*TASK DETAILS*. Copying rule for the data below: pictures stay out, and only the lines from the one with "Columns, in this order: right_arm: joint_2" down to the one with "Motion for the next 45", inclusive, are repeated exactly.

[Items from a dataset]
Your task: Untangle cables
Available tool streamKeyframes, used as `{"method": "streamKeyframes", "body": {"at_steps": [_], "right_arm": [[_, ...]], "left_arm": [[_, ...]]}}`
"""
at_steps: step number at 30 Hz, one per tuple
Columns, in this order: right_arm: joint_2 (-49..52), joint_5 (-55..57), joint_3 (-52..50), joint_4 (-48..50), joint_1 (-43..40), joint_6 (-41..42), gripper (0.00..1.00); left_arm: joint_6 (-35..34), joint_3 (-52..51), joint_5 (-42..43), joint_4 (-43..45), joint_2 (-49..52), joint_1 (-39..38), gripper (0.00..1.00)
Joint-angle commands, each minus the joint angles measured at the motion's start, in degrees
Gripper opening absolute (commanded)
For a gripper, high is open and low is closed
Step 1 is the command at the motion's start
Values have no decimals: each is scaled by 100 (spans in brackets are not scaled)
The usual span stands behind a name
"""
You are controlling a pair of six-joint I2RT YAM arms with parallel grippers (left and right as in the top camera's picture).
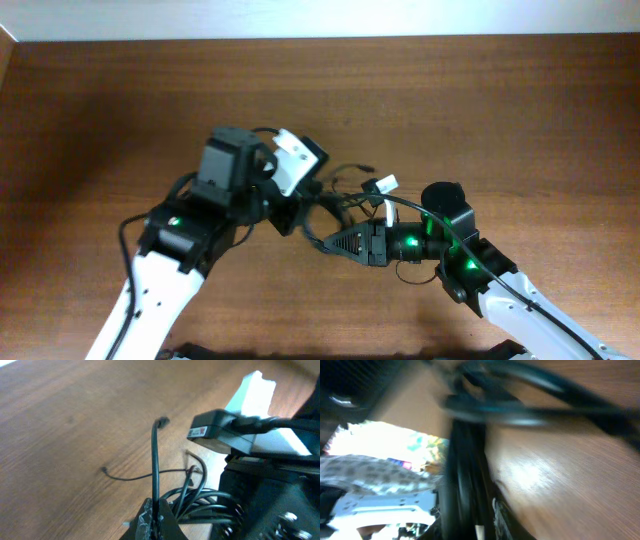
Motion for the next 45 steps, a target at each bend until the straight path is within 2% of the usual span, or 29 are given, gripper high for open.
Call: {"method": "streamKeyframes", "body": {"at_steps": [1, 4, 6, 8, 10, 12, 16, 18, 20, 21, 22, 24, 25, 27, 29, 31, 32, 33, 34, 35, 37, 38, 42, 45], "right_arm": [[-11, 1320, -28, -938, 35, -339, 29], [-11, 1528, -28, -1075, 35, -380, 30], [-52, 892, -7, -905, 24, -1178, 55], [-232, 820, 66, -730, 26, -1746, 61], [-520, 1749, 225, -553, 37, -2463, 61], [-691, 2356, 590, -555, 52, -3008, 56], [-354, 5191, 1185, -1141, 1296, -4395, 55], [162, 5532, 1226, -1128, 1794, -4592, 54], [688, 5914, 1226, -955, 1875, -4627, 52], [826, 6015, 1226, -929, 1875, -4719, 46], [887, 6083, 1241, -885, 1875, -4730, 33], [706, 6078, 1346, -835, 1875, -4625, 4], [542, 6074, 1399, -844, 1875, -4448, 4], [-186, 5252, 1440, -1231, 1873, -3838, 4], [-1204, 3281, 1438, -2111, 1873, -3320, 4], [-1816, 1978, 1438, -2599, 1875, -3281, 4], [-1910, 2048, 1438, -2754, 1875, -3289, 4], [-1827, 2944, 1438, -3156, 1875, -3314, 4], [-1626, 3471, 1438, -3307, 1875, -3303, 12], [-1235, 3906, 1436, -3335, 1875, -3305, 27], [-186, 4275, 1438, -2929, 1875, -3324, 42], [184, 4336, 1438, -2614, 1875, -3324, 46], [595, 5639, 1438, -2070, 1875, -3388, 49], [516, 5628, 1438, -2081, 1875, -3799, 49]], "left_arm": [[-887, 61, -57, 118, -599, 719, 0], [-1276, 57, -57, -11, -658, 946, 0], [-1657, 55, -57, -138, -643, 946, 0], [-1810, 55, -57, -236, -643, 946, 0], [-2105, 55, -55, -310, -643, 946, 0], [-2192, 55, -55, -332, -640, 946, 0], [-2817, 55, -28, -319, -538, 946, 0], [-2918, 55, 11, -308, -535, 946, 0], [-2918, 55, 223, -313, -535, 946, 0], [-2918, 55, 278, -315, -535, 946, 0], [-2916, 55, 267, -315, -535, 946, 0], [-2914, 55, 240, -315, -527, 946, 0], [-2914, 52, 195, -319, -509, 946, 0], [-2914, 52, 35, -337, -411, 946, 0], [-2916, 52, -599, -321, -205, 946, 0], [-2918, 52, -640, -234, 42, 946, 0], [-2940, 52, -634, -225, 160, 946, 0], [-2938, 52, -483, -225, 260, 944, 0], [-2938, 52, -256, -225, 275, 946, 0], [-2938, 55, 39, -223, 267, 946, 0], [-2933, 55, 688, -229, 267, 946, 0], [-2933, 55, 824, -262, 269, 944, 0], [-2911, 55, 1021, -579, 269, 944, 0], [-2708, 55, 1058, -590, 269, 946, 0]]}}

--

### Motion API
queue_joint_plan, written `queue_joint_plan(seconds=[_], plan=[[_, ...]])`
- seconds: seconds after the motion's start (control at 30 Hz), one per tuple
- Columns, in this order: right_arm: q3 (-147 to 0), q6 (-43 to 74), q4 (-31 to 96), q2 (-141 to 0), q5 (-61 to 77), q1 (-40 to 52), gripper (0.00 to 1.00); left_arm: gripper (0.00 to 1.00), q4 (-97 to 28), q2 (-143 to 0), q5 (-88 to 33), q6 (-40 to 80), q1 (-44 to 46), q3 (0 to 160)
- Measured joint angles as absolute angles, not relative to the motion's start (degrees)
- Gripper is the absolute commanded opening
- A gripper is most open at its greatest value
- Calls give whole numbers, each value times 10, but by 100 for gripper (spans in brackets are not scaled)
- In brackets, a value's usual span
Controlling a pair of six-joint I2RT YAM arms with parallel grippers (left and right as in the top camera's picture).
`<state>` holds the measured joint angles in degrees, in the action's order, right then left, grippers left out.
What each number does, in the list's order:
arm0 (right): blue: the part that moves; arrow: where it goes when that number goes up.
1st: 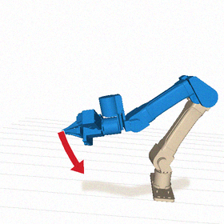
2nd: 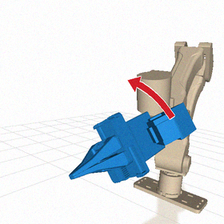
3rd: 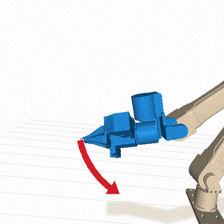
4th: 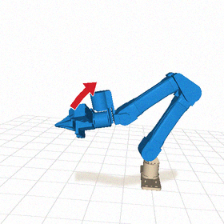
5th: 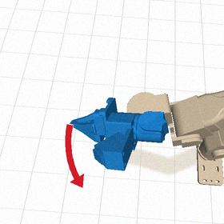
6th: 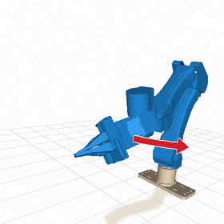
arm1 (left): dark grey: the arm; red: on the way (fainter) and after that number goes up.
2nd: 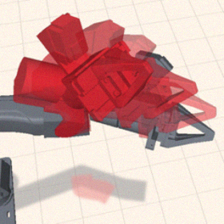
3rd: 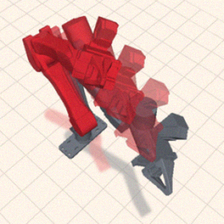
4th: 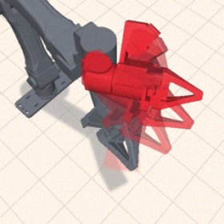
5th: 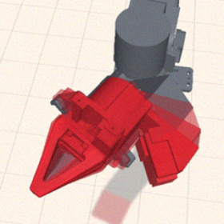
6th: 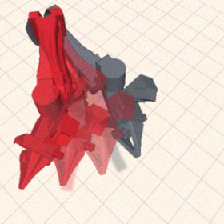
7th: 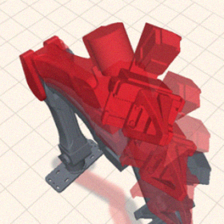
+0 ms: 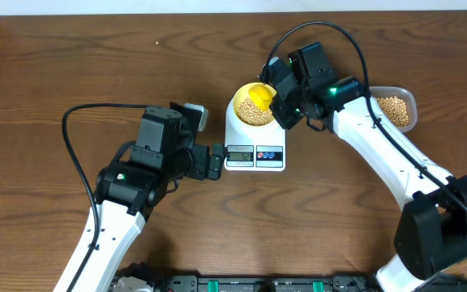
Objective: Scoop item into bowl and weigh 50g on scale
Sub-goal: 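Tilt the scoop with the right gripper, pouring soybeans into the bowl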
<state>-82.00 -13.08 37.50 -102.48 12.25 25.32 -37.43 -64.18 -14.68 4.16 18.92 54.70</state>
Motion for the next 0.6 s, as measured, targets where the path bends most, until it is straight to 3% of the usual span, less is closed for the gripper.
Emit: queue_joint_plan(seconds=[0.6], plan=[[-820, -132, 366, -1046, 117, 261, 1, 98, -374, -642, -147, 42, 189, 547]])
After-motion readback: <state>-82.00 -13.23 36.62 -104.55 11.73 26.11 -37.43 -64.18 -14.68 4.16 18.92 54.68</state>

*THE ANSWER*.
Columns, in this order: right_arm: joint_2 (-49..52), joint_5 (-55..57), joint_3 (-52..50), joint_4 (-48..50), joint_1 (-43..40), joint_6 (-41..42), gripper (0.00..1.00); left_arm: joint_6 (-35..34), joint_3 (-52..51), joint_5 (-42..43), joint_4 (-43..45), joint_2 (-49..52), joint_1 (-39..38), gripper (0.00..1.00)
Joint-angle commands, each minus the joint angles measured at the motion's start, in degrees
Gripper opening absolute (commanded)
For a gripper, high is open and low is closed
Step 1 is the command at the motion's start
Values have no decimals: each is scaled by 100 (spans in brackets are not scaled)
The usual span stands behind a name
"""
You are controlling a pair of six-joint I2RT YAM arms with parallel grippers (left and right as in the top camera's picture).
Motion for the next 45 steps, a target at each bend until the straight path is within 2% of the usual span, or 29 are given, gripper high for open.

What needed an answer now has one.